Print the listing once more, exactly as it stands.

PROVIDED MATERIAL:
----------
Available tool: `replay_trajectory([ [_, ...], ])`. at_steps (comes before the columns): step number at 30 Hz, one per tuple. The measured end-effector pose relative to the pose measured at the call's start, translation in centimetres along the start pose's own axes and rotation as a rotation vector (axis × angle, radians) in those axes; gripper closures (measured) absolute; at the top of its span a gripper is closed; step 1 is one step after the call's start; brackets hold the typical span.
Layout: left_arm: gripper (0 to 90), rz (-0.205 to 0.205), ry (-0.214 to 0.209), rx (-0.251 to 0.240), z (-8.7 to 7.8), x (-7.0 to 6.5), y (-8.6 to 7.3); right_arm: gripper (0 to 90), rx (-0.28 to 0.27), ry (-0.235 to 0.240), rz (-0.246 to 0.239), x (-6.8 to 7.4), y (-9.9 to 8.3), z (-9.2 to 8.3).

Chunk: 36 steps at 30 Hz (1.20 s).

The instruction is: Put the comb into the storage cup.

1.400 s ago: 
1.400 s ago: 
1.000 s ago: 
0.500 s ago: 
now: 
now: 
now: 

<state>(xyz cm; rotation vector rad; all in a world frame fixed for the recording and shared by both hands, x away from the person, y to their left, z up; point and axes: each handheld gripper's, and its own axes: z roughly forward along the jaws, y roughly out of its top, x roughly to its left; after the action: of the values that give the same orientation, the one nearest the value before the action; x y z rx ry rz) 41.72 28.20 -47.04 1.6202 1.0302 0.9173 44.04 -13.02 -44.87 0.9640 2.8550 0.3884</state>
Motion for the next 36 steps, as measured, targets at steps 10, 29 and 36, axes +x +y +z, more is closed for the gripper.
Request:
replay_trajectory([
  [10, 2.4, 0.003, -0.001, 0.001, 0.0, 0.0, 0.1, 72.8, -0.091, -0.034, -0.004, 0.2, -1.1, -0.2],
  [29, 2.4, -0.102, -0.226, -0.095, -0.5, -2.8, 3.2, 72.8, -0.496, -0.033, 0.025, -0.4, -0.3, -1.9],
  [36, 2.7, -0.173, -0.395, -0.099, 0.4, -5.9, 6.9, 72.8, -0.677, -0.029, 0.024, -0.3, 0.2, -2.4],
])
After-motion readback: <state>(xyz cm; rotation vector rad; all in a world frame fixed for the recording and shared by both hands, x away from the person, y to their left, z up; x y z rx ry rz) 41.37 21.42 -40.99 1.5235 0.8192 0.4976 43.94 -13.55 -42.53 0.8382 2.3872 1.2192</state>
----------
ANSWER SPACE:
Available tool: `replay_trajectory([ [_, ...], ])`. at_steps (comes before the columns): step number at 30 Hz, one per tuple. The measured end-effector pose relative to the pose measured at the call's start, translation in centimetres along the start pose's own axes and rotation as a rotation vector (axis × angle, radians) in those axes; gripper closures (measured) absolute; at the top of its span a gripper is closed; step 1 is one step after the call's start; brackets hold the typical span.
Layout: left_arm: gripper (0 to 90), rz (-0.205 to 0.205), ry (-0.214 to 0.209), rx (-0.251 to 0.240), z (-8.7 to 7.8), x (-7.0 to 6.5), y (-8.6 to 7.3); right_arm: gripper (0 to 90), rx (-0.28 to 0.27), ry (-0.235 to 0.240), rz (-0.246 to 0.239), x (-6.8 to 7.4), y (-9.9 to 8.3), z (-9.2 to 8.3).

Chunk: 36 steps at 30 Hz (1.20 s).

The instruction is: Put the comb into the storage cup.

1.400 s ago: 
1.400 s ago: 
1.000 s ago: 
0.500 s ago: 
now: 
now: 
now: 

<state>(xyz cm; rotation vector rad; all in a world frame fixed for the recording and shared by both hands, x away from the person, y to their left, z up; point and axes: each handheld gripper's, and its own axes: z roughly forward along the jaws, y roughly out of its top, x roughly to its left; after the action: of the values that give the same orientation, the one nearest the value before the action; x y z rx ry rz) 41.72 28.20 -47.04 1.6202 1.0302 0.9173 44.04 -13.02 -44.87 0.9640 2.8550 0.3884</state>
Motion for the next 36 steps, as measured, targets at steps 10, 29 and 36, axes +x +y +z, more is closed for the gripper.
Request:
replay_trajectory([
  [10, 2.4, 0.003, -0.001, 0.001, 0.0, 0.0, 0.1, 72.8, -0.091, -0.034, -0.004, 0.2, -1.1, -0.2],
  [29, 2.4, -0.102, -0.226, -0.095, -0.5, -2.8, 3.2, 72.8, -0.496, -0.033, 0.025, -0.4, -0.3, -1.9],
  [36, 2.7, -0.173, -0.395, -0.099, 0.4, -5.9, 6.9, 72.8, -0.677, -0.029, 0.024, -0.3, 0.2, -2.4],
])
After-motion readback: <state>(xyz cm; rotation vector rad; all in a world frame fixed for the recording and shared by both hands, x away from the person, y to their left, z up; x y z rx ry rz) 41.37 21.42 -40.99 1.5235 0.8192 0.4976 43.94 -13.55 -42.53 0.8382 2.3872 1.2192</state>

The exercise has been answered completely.